How did you come into your career? Are you one of those ‘River People’ Earl Nightingale talked about? The kind who knew when they were 10 what they wanted to do? Did your parents recommend it? Did you just, kinda, ‘fall’ into it?
Kayla Greenwood sells cars and trucks at Bill Howich Chrysler. She owes her career genesis to her stepfather.
“I was going to nursing school,” she recalls. “And not enjoying it so I wanted to try something new. My stepfather was into Camaros and fast cars. He was always pushing me, in a good way, to like cars. And I did like the style and look of them and to go fast! So one day I just walked in to Toyota and basically demanded a job. (Laughs) And from Toyota’s lot looking across to Bill Howich Chrysler had a lot more potential because it had more of a selection. So, I guess, thank you stepfather! He had a beautiful ‘68 Camaro. I remember I got to take it to prom.”
Kayla loves her career. “It’s always different,” she says. “Really, it’s great. You get to dress nice, talk to nice people and drive nice cars.” (Kayla is a Jeep woman.) “It’s fun, too,” she continues. “ We get to do a lot of learning, including going to Vancouver and driving the cars on a race track. Easily, this is one of my favourite parts of the business!”
It hasn’t always been easy. Only about 19% of NA dealership employees are women, and most of these are support staff. Additionally, the annual turnover rate for the women who sell cars is a staggering 88%. according to CDK Global, who advise dealerships on sales strategies.
“It’s definitely a man’s business in car sales.” says Kayla. “So I think having a woman on the floor serving clients is an asset to a dealership. You know, if a woman knows her product and has good communication skills, why wouldn’t a man want to buy a car or truck from a woman who is smart and works hard? And there are a lot of women buying cars and sometimes they prefer to deal with a woman. Really, there’s not enough women in the business, I think. Maybe it’s just not a passion for the industry. Or, it can be intimidating. I was sure intimidated at first. It took about a year, actually, to get over just working with all men.”
Kayla says she gets a lot of women complimenting her and being happy for her doing well in the man’s world.
The odd part of this equation is that marketing studies show women play a leading role in 85% of auto purchases. Given that, it seems odd the industry isn’t more progressive in recruiting and hiring women. Kudos, then, to the dealerships that do.

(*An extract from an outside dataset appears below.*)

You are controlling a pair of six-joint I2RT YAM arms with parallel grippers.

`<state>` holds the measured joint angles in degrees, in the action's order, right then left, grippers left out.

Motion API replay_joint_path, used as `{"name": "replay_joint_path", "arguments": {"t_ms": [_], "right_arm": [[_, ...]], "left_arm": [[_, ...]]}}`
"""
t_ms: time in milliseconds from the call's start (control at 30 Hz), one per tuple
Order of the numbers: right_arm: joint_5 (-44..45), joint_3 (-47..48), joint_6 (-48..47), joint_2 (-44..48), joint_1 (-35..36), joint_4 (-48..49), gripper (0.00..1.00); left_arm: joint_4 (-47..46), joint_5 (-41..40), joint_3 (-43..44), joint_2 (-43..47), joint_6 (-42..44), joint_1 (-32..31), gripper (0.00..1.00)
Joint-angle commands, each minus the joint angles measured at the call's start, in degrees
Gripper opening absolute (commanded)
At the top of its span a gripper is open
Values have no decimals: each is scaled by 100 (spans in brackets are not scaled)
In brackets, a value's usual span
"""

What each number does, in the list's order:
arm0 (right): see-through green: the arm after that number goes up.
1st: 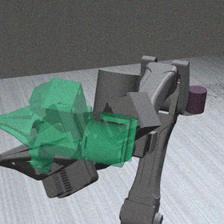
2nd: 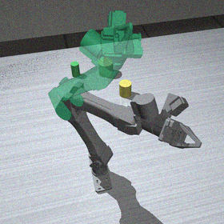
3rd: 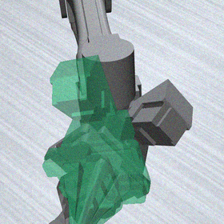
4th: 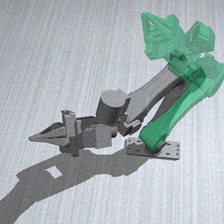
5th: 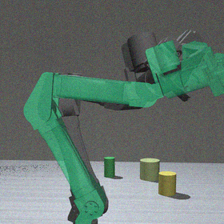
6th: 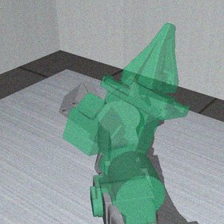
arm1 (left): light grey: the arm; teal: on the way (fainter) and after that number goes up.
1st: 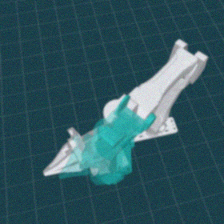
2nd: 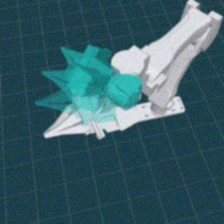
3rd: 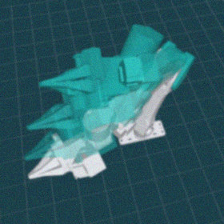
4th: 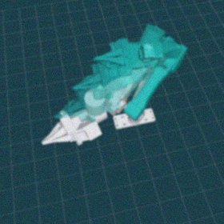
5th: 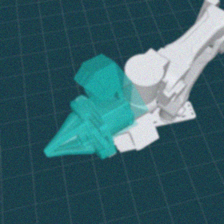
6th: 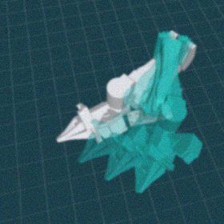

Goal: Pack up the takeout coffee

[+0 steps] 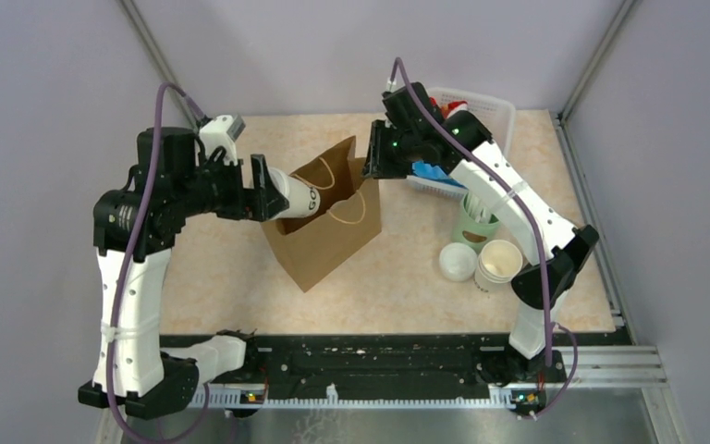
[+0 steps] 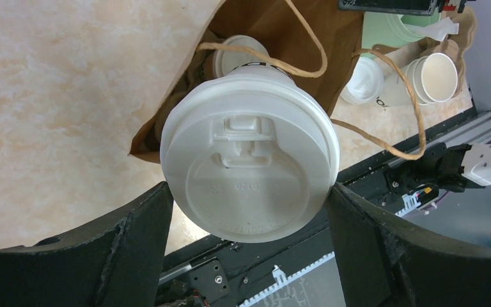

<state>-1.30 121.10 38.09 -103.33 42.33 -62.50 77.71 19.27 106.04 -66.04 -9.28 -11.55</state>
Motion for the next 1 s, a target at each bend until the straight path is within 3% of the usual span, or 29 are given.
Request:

As for recent trends in vehicles, Kayla sees it as, “Everyone is trying to beat each other with product in a ‘more is better’ way,” with who can have the best/most computerized, touch screens and what have you. Yet Kayla is still a fan of simplicity, saying that, “I think it sells better. There are so many computers and automation in vehicles now. What happened to just the manual roll-down windows and no GPS? A lot of people don’t want or need these things and when they break down they cost oodles of money. Sometimes, less is better; less is more. And I think a lot of older people still think that way. You buy a vehicle that has a lower trim line but has all these fancy buttons. Where is the simplicity? I believe all these options are making us lazy drivers and that’s not good.”
Some people just want good fuel economy and a vehicle that goes from point A to B. And for people who want that, you can get it from Kayla. Or one with all the bells and whistles. Your choice.